Dari 977 pegawai pengadilan yang disiapkan MA, 238 orang di antaranya adalah hakim, dan 694 orang lainnya adalah pegawai kepaniteraan, dan kesekretariatan. Pegawai kepaniteraan meliputi panitera, panitera muda, dan juru sita. Adapun tenaga kesekretariatan meliputi sekretaris dan para kepala subbagian.
“Dari 85 pengadilan baru itu, 30 di antaranya adalah PN atau pengadilan umum, 50 adalah pengadilan agama, dua Mahkamah Syar’iyah, serta dua pengadilan tata usaha negara (PTUN),” kata Pudjo, Jumat (19/10/2018), dalam keterangan pers di Gedung MA, Jakarta.
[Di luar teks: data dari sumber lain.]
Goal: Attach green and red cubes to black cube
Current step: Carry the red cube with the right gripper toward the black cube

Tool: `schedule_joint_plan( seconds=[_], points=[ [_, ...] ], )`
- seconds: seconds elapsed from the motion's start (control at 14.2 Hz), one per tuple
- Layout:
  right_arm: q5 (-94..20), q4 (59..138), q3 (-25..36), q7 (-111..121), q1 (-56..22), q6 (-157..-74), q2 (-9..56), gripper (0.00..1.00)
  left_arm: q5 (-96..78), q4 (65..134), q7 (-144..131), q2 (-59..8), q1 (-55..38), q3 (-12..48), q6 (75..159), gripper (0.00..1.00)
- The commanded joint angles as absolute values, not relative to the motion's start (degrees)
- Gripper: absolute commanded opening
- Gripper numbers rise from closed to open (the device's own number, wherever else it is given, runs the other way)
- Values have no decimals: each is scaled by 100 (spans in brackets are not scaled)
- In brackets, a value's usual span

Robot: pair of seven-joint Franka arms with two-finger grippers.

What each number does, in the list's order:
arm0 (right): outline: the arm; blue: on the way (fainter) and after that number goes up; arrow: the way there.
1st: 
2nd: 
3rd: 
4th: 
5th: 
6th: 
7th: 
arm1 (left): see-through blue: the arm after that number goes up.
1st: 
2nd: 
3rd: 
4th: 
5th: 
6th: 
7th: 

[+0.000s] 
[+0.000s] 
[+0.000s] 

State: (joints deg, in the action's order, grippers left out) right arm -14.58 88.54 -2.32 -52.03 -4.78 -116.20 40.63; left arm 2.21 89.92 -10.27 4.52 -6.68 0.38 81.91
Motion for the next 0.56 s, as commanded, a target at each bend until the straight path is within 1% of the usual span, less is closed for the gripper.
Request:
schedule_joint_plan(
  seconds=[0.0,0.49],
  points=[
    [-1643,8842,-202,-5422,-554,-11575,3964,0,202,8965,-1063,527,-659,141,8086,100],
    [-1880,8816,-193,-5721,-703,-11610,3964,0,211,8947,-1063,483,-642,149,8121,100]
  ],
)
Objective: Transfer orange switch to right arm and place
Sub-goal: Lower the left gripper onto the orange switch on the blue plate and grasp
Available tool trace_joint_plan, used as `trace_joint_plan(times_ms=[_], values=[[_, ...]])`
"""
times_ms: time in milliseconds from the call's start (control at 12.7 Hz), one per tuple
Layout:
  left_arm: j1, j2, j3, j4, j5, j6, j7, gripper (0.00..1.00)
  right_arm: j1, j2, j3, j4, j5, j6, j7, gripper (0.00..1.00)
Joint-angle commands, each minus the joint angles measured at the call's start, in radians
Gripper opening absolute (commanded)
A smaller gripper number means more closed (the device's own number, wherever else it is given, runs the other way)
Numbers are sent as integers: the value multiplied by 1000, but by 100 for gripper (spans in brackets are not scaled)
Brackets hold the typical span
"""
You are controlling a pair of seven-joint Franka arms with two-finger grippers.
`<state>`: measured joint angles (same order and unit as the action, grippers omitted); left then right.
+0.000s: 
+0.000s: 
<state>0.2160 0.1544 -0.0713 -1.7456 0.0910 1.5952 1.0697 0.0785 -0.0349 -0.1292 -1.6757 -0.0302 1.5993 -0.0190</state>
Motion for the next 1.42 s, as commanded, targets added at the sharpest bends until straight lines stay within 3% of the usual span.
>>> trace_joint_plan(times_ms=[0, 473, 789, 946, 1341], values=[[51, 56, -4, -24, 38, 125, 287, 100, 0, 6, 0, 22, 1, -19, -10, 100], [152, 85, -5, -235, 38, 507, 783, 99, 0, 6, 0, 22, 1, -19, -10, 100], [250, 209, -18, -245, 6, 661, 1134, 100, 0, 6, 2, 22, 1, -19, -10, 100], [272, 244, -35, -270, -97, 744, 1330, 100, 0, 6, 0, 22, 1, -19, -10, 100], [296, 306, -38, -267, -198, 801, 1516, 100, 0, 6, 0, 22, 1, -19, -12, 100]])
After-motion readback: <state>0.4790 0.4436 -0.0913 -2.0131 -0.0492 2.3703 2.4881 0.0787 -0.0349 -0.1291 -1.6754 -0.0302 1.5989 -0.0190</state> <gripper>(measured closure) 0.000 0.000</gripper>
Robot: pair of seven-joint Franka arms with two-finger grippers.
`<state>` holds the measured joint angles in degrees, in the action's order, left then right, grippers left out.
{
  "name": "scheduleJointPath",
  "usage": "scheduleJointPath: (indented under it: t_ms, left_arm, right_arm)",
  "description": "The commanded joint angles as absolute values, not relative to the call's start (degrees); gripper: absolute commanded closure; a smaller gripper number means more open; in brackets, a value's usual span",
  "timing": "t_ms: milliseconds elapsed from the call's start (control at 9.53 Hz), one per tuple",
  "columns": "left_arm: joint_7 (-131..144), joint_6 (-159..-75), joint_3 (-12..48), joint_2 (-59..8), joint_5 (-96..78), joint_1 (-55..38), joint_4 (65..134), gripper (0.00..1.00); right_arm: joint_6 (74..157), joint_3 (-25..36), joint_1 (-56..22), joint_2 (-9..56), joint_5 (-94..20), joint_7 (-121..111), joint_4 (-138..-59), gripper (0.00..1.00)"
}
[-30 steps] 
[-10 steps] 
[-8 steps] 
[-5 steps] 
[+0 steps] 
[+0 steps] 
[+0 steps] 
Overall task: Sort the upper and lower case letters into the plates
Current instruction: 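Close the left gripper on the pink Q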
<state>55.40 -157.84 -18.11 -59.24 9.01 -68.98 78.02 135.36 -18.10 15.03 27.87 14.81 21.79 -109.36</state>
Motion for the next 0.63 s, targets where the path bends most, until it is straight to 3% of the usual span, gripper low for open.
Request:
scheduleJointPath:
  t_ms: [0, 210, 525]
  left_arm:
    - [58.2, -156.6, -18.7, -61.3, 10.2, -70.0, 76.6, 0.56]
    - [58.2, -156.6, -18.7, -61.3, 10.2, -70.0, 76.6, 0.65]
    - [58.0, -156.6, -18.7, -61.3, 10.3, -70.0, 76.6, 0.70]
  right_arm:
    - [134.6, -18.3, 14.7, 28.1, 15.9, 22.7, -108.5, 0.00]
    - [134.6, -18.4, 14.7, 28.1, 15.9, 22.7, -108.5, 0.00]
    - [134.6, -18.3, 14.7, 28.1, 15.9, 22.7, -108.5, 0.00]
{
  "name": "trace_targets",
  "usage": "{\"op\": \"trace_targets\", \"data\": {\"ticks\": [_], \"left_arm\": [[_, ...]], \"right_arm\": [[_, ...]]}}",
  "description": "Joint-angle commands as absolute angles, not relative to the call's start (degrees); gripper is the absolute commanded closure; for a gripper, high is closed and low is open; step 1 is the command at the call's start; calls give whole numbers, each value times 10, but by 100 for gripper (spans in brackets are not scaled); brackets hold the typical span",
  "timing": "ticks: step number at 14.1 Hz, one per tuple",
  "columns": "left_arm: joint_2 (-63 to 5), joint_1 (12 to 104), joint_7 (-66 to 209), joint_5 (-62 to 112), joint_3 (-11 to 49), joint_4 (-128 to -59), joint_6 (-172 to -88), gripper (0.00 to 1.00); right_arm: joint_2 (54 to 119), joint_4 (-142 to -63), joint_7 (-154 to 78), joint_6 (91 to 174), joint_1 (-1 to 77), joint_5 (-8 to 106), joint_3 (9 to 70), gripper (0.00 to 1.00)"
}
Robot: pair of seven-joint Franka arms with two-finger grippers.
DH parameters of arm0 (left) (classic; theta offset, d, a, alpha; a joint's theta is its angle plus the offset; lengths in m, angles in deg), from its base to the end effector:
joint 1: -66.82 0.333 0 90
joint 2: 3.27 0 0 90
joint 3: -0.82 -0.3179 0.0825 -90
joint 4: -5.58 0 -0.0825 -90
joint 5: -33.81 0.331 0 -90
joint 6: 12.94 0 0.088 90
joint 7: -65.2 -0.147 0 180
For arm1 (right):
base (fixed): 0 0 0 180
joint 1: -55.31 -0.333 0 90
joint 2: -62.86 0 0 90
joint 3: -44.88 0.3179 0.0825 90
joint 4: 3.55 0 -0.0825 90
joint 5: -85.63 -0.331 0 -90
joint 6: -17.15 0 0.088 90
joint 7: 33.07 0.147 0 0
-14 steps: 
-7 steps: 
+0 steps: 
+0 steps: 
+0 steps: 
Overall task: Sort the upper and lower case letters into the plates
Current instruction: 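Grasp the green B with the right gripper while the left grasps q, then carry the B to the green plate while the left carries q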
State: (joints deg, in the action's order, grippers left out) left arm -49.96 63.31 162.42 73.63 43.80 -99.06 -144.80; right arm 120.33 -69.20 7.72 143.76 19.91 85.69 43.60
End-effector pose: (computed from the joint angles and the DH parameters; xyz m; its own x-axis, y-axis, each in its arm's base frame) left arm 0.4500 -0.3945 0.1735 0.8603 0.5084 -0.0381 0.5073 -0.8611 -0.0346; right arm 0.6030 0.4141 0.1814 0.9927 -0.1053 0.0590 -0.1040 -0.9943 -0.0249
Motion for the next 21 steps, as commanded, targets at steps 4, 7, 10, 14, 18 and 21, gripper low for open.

Sebelumnya, Ketua MA Hatta Ali menegaskan komitmen MA untuk kian mendekatkan akses pencari keadilan terhadap pengadilan. Sebanyak 85 pengadilan negeri (PN) baru itu umumnya berada di daerah terpencil yang selama ini kesulitan mengakses keadilan lantaran belum ada pengadilan di wilayahnya. Pendirian 85 PN itu merupakan konsekuensi yang tidak bisa dihindari dari pemekaran wilayah.
“Peresmiannya nanti tanggal 22 (22 Oktober 2018-red) di Kepulauan Talaud. Kenapa diadakan di sana, karena itu menjadi simbol daerah terluar atau perbatasan Indonesia yang jauh dari akses pengadilan. Dengan peresmian simbolis pengadilan baru di sana harapannya akan makin mendekatkan akses bagi pencari keadilan di daerah-daerah terpencil dan perbatasan terhadap layanan pengadilan,” ujarnya.
Serba terbatas
Dengan peresmian itu, 85 PN akan langsung beroperasi. Kendati demikian, sebagian dari pengadilan baru itu masih harus menumpang di bangunan atau gedung milik pemerintah daerah setempat lantaran gedung pengadilan masih dalam pembangunan. Fasilitas fisik lainnya pun masih sangat terbatas. Namun, peresmian dan pengoperasian 85 pengadilan baru itu tidak bisa ditunda lagi, lantaran SK dari presiden turun sejak tahun 2016.
“Pada saat peresmian itu, pengadilan sekaligus beroperasi atau bekerja. Bangunan fisik memang belum semuanya selesai. Ada yang dipinjami kantor kecamatan, atau salah satu kantor di kabupaten setempat. Tetapi di situlah kami memulai, meski dengan serba sangat terbatas. Harus dimulai karena ada tuntutan pencari keadilan. Sejak tahun 2016, SK keluar. Sudah cukup lama. Jadi kami harus melaksanakannya,” kata Hatta.
Menurut rencana, dalam peresmian Senin pekan depan, MA akan mengundang semua ketua pengadilan baru tersebut dalam kegiatan peresmian. Untuk penempatan hakim sendiri, Hatta mengatakan pihaknya telah melakukan promosi dan mutasi.
“Hakim-hakim yang jumlahnya banyak di suatu daerah akan kami kirimkan ke daerah yang kekurangan, termasuk panitera dan sekretariatnya, serta tenaga honorer,” ujar Hatta.
Peneliti Lembaga Kajian dan Advokasi untuk Independensi Peradilan (LeIP) Arsil mengatakan, pembukaan pengadilan baru itu merupakan mandat dari undang-undang.
“Setiap kabupaten/kota harus memiliki pengadilan, sehingga pembukaan pengadilan baru itu merupakan konseksuensi dari pemekaran wilayah. Setelah dibuka, pengadilan itu diharapkan bisa optimal dalam melayani warga pencari keadilan kendati fasilitas serbaterbatas,” ujarnya.